Everything in the listing below from the line containing "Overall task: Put" through the line containing "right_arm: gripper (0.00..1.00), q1" must be repeated exactly; the remaining lines are not wanted.

+ + + +

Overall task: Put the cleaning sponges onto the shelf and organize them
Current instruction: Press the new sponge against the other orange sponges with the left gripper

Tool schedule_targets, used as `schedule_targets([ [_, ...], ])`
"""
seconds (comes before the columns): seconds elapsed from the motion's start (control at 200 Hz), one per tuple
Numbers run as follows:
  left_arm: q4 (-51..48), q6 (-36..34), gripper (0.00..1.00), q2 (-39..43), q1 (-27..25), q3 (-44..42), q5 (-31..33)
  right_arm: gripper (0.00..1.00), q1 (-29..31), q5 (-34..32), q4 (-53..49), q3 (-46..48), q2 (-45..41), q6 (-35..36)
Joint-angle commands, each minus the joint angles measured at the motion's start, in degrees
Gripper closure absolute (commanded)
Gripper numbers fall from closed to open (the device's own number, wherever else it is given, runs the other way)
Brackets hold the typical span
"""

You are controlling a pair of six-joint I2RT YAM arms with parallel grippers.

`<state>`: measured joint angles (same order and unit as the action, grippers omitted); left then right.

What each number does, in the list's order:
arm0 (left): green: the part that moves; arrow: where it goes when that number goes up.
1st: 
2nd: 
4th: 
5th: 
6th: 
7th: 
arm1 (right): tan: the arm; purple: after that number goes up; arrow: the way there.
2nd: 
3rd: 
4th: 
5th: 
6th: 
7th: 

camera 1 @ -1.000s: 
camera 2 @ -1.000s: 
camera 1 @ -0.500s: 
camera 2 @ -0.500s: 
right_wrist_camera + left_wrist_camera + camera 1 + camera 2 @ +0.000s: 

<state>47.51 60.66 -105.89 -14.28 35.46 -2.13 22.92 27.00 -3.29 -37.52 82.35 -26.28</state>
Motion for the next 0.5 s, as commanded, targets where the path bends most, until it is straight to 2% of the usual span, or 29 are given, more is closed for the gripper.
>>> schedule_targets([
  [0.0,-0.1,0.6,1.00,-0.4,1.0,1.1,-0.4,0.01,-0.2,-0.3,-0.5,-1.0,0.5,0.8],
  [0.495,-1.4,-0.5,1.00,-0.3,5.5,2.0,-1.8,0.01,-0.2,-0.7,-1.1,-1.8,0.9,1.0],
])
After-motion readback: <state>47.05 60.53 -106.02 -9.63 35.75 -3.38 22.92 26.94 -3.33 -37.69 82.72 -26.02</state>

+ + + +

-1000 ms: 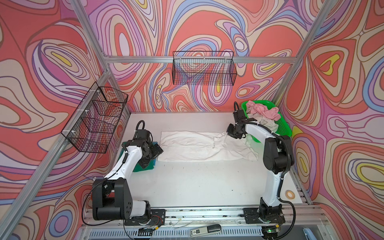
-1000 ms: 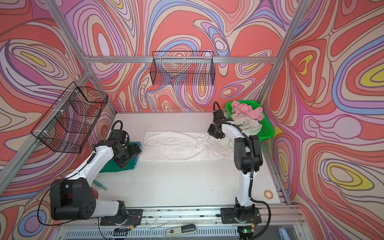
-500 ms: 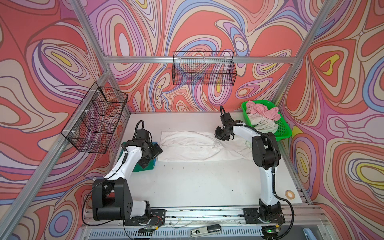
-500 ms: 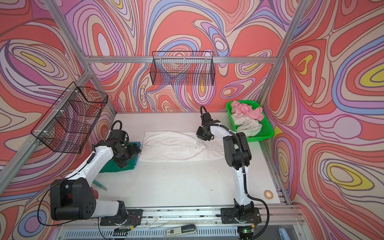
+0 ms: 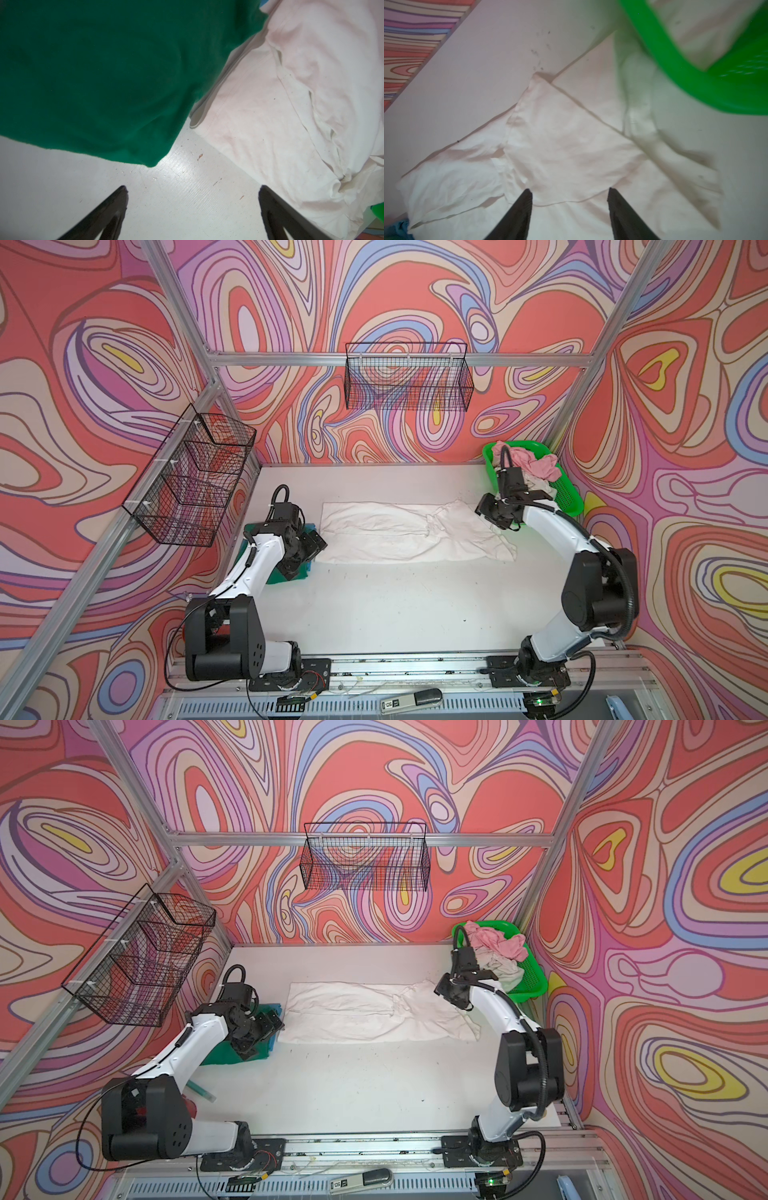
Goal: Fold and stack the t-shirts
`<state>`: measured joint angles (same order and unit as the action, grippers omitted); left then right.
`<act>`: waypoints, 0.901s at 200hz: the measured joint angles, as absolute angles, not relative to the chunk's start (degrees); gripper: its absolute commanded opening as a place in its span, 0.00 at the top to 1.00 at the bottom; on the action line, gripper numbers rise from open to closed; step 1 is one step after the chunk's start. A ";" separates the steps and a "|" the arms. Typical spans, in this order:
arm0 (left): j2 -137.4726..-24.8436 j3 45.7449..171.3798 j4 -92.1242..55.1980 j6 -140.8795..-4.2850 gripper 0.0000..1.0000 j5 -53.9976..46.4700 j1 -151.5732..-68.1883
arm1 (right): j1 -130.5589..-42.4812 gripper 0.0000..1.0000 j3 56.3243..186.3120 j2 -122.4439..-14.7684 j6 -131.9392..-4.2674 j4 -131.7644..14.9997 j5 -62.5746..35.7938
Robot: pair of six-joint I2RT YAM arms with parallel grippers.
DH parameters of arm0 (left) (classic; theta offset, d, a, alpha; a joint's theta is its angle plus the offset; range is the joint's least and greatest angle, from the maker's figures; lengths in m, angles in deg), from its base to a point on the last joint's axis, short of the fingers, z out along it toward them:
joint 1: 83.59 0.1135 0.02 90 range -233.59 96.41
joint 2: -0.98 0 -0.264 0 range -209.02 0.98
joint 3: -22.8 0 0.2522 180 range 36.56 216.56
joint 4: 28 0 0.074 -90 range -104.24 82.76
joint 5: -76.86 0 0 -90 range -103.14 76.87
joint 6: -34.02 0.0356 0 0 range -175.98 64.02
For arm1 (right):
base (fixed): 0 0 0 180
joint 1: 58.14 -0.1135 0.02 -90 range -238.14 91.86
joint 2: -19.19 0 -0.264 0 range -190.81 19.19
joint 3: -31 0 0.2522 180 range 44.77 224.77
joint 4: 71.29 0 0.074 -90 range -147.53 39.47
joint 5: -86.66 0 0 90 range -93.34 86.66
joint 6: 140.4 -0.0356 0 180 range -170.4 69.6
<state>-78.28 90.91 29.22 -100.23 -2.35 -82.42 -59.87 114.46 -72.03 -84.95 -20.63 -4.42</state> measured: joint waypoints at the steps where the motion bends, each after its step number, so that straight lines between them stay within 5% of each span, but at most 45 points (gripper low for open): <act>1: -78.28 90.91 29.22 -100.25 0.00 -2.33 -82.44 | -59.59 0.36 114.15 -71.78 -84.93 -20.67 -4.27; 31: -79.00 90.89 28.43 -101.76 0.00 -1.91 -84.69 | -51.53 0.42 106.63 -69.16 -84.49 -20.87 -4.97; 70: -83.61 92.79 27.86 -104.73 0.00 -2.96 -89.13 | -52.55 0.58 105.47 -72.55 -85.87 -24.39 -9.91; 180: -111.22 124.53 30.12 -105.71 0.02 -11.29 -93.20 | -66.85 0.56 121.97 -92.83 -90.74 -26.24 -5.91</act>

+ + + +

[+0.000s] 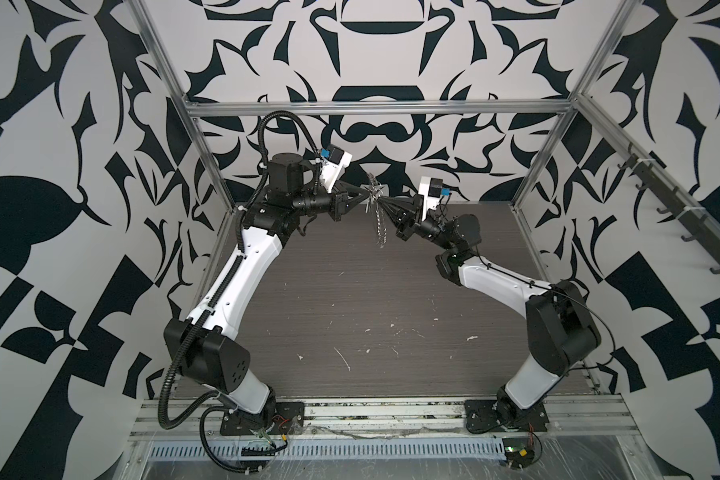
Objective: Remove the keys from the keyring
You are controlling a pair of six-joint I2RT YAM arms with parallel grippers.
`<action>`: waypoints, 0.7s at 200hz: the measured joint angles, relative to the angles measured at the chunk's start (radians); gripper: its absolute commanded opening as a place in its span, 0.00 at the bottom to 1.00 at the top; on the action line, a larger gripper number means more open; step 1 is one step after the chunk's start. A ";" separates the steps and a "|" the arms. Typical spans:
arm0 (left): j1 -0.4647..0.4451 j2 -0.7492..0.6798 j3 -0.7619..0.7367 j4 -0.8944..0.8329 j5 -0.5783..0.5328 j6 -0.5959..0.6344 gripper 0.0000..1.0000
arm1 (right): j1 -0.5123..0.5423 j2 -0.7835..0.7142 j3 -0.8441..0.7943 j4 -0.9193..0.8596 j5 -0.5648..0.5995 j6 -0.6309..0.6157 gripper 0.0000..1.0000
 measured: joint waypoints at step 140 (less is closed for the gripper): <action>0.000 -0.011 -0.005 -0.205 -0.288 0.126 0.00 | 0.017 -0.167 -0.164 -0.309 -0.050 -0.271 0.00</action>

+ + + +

## [Solution]
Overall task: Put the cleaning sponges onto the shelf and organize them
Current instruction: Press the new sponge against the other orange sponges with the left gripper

Tool schedule_targets, used as `schedule_targets([ [_, ...], ])`
"""
seconds (comes before the columns): seconds elapsed from the motion's start (control at 200 Hz), one per tuple
Numbers run as follows:
  left_arm: q4 (-51..48), q6 (-36..34), gripper (0.00..1.00), q2 (-39..43), q1 (-27..25), q3 (-44..42), q5 (-31..33)
  right_arm: gripper (0.00..1.00), q1 (-29..31), q5 (-34..32), q4 (-53..49), q3 (-46..48), q2 (-45..41), q6 (-35..36)

That concludes the answer.